At its annual fan convention, CCP showed off two things from Valkyrie: a playable multiplayer demo, and a gameplay trailer from a dynamic, truly gorgeous single-player training mission. If you haven’t seen that video yet, you should watch it right now:
Leaving the single-player mission to one side — CCP isn’t letting anyone play it, unfortunately — the multiplayer demo showcases the core of Valkyrie: dogfighting. Gameplay, at its simplest, involves flying around and shooting any ship that’s flagged as hostile. Of course, there are variables and additional layers like turrets and drones that will aid you in battle, but the objective is almost always to destroy enemy spaceships. It’s definitely not the type of game I’d usually be drawn to, but playing a few rounds of Valkyrie with a VR headset was enough to win me over.
OMG I’m in a spaceship
Valkyrie‘s strength is in its presentation. There’s no real standard for what VR games should look or feel like, and CCP has put a lot of work into getting things right. You’re given a first-person view, looking out through the cockpit of a spaceship. There are no overlaid maps or radar readouts crammed into the corners of your display. Instead, the interface is the spaceship. Shield levels and ship health are displayed through bars of light projected onto your ship’s front window. Details on your chosen target can be found on a dedicated screen above the (virtual) flight controls. Readouts on additional, less crucial equipment sit elsewhere in the cockpit, at the periphery of your vision. It’s a system that wouldn’t make sense if this game wasn’t played on a VR headset, but because it is, it works really well.

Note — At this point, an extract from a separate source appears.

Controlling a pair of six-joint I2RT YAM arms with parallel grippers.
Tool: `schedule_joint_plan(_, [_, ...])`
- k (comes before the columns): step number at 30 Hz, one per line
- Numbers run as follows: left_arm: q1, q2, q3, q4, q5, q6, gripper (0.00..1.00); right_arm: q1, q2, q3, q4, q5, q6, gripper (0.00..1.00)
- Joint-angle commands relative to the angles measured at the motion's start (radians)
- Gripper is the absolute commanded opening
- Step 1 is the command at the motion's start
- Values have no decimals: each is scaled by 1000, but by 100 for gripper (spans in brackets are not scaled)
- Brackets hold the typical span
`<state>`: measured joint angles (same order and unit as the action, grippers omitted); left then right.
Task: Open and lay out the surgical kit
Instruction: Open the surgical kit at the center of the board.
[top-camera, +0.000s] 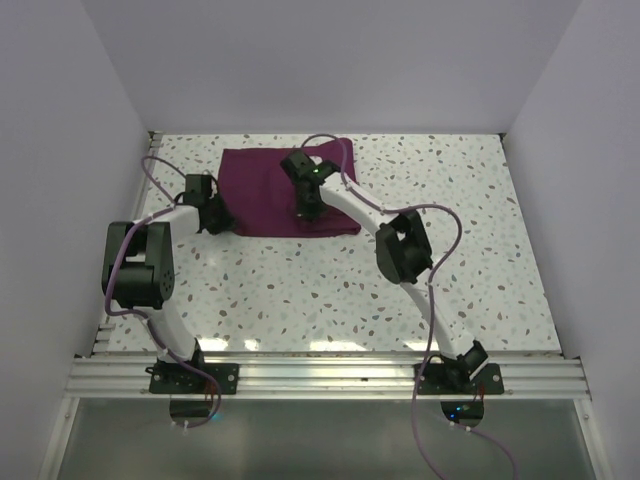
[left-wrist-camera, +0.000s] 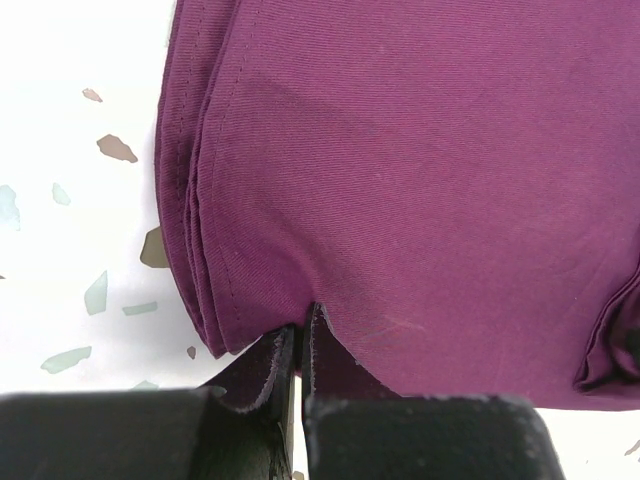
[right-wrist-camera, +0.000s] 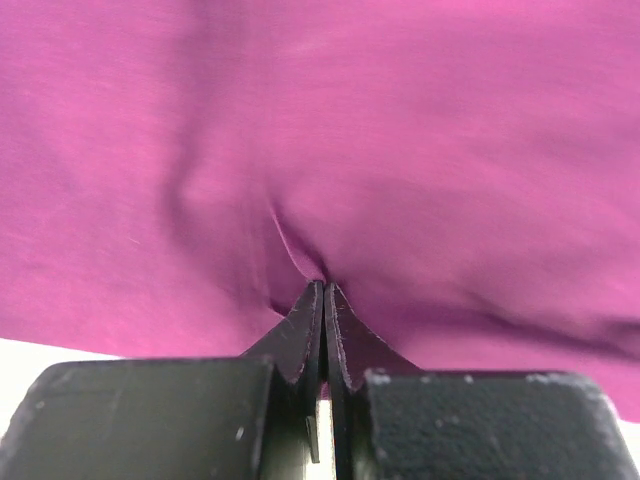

This is what you see looking straight out of the cockpit.
The carefully considered UI had me fully immersed before I’d even launched into outer space. Every battle starts with a countdown to launch inside a larger ship. If you want to, you can look all around your ship in relative safety, including what’s directly behind you. There are some neat little details there, like a little “clean me” message etched into the dirt of one of the side windows.
Playing on a PC with the Oculus Rift and a wired Xbox controller, piloting the ship is dead simple. If you’re even a casual gamer, you’ll be flying around with ease in no time at all. Actually shooting and targeting ships takes a little longer to get used to. In the ship class I chose (Wraith, the standard fighter) I had two options for destroying my foes, both based on line of sight. The standard weapon is a machine gun, and because your crosshairs are centered, you need to move your head around while steering the ship in order to effectively target enemies. The secondary weapon is harder to use, as you have to keep the enemy firmly in your crosshairs for a few seconds in order for your systems to lock on and fire away high-damage missiles.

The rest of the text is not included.